Program memory has 64 36-bit words. Packet filtering program is restarted every time a new packet comes.
There are 5 possible instructions:
1. CMP offset, value, mask, oper, Rd:
------------------------------------------
* Rd = Rd oper ((((uint16_t *)packet) [offset] & mask) == value)
Examples:
* CMP 3, 0xcafe, 0xffff, MOV, Rd
will compare the 3rd word of the packet (bytes 6, 7) against 0xcafe and if the words are equal,
1 will be written to Rd register.
* CMP 4, 0xbabe, 0xffff, AND, Rd
will do the same with the 4th word and write to Rd its previous value ANDed with the result
of the comparison. Effectively, Rd now will be 1 only if bytes [6..9] of the payload contain word
0xcafebabe.
Note that the mask value is nibble-granular. That means you can choose a particular
set of nibbles within a word to be compared, but not an arbitrary set of bits (e.g. 0xf00f, 0xff00
and 0xf0f0 masks are ok, but 0x8001 is wrong.
2. BTST offset, bit_number, oper, Rd
------------------------------------------
* Rd = Rd oper (((uint16_t *)packet) [offset] & (1<<bit_number) ? 1 : 0)
Examples:
* BTST 3, 10, MOV, 11
will write 1 to reg 11 if the 10th bit in the 3rd word of the packet is set (and 0 if it's clear)
3. Logic opearations:
-----------------------------------------
* LOGIC2 Rd, Ra, OPER Rb - 2 argument logic (Rd = Ra OPER Rb). If the operation is MOV or NOT, Ra is
taken as the source register.
* LOGIC3 Rd, Ra, OPER Rb, OPER2, Rc - 3 argument logic Rd = (Ra OPER Rb) OPER2 Rc.
4. Misc
-----------------------------------------
FIN instruction terminates the program.
NOP executes a dummy instruction (LOGIC2 0, 0, AND, 0)
IMPORTANT:
- the program counter is advanved each time a 16-bit words of the packet arrives.
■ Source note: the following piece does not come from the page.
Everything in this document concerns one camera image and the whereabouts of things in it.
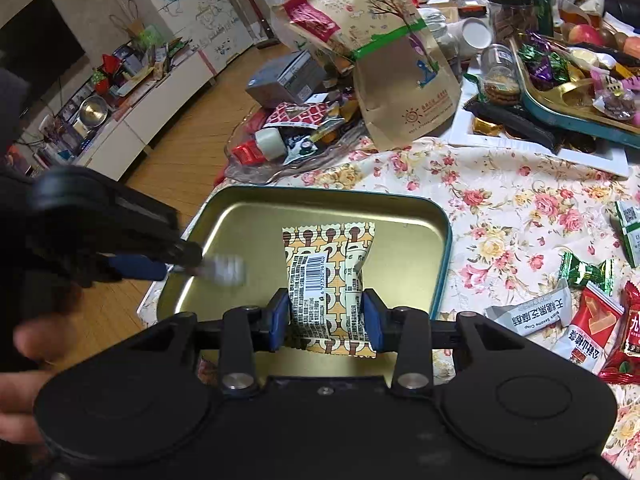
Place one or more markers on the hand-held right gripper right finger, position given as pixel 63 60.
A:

- the CPU doesn't have any interlocks to simplify the HW, so you can't compare the
10th word when PC = 2. Max comparison offset is always equal to the address of the instruction.
- Code may contain up to 64 operations, but it must classify shorter packets faster than in
32 instructions (there's no flow throttling)
*/
//#include <stdio.h>
#include "../spec.h"
#include <endpoint.h>
#include <hw/endpoint_regs.h>
#define PFILTER_MAX_CODE_SIZE 32
#define pfilter_dbg
static volatile struct EP_WB *EP = (volatile struct EP_WB *) BASE_EP;
static const uint64_t PF_MODE_LOGIC = (1ULL<<34);
static const uint64_t PF_MODE_CMP = 0ULL;
static int code_pos;
static uint64_t code_buf[32];
/* begins assembling a new packet filter program */
void pfilter_new()
{
code_pos = 0;
}
static void check_size()
{
if(code_pos == PFILTER_MAX_CODE_SIZE - 1)
{
pfilter_dbg("microcode: code too big (max size: %d)\n", PFILTER_MAX_CODE_SIZE);
}
}
static void check_reg_range(int val, int minval, int maxval, char *name)
{
if(val < minval || val > maxval)
{
pfilter_dbg("microcode: %s register out of range (%d to %d)", name, minval,maxval);
}
}
void pfilter_cmp(int offset, int value, int mask, pfilter_op_t op, int rd)
{
uint64_t ir;
check_size();
if(offset > code_pos)
pfilter_dbg("microcode: comparison offset is bigger than current PC. Insert some nops before comparing");
check_reg_range(rd, 1, 15, "ra/rd");
ir = (PF_MODE_CMP | ((uint64_t)offset << 7)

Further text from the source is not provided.